▸ **What you should do**
Where the word "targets" appears in a line below, copy the whole line.

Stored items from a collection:
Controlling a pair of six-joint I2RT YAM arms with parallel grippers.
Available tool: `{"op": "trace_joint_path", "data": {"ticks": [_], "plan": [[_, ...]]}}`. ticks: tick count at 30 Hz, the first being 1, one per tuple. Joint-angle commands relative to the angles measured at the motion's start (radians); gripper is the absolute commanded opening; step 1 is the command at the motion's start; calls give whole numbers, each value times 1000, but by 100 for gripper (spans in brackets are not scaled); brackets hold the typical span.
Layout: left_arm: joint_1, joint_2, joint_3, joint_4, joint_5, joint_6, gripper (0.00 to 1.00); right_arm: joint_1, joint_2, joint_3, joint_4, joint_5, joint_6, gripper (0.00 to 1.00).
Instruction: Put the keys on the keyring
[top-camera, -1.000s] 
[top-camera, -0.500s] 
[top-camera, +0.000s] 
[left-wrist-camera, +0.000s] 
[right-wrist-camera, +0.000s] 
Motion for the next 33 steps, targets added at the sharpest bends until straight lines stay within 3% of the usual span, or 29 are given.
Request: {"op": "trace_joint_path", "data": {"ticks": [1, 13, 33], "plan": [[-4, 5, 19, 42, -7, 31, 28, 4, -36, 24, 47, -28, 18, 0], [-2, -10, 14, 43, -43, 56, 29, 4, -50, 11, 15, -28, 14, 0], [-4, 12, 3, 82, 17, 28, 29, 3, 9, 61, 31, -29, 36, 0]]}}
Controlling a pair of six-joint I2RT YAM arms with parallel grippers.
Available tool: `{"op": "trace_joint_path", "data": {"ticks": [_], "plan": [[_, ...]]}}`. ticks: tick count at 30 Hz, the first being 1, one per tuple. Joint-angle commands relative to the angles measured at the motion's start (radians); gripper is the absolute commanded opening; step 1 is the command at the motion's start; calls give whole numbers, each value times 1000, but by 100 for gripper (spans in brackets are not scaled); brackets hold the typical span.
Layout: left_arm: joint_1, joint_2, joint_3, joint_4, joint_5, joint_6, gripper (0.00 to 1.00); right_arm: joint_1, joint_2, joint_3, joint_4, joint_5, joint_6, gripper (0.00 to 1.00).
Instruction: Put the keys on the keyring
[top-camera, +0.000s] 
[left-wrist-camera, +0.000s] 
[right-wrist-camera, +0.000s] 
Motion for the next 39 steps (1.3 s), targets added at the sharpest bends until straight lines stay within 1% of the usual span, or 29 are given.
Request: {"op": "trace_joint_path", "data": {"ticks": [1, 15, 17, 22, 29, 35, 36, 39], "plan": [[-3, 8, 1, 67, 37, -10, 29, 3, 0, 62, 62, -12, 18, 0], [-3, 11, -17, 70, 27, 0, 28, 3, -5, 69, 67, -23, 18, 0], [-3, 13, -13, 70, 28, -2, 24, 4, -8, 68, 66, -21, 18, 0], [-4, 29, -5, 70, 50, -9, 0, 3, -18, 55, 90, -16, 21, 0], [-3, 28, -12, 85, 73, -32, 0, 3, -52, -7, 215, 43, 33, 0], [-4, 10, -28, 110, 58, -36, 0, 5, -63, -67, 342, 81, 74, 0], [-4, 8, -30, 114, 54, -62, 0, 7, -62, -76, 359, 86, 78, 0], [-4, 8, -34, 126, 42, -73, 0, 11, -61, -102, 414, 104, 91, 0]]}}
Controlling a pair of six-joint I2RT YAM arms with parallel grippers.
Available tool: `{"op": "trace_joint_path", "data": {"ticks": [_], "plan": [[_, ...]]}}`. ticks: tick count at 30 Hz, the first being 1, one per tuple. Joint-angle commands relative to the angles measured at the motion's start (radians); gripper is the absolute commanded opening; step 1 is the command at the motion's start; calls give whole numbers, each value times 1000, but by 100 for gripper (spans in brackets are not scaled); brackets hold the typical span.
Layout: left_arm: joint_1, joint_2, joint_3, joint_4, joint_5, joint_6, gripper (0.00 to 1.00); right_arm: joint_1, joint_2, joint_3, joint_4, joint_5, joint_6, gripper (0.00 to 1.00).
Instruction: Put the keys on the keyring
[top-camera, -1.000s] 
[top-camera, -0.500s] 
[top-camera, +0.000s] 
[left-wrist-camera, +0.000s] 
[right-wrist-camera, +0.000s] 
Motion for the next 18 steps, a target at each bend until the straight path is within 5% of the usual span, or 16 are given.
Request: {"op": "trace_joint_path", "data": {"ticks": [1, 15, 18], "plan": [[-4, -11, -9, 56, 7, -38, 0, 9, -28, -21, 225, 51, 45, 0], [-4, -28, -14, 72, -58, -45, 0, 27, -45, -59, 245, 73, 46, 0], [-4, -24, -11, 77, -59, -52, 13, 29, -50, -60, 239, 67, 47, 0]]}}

▸ **Reply**
Motion for the next 33 steps, targets added at the sharpest bends until straight lines stay within 3% of the usual span, or 29 are given.
Motion for the next 39 steps (1.3 s), targets added at the sharpest bends until straight lines stay within 1% of the usual span, or 29 are given.

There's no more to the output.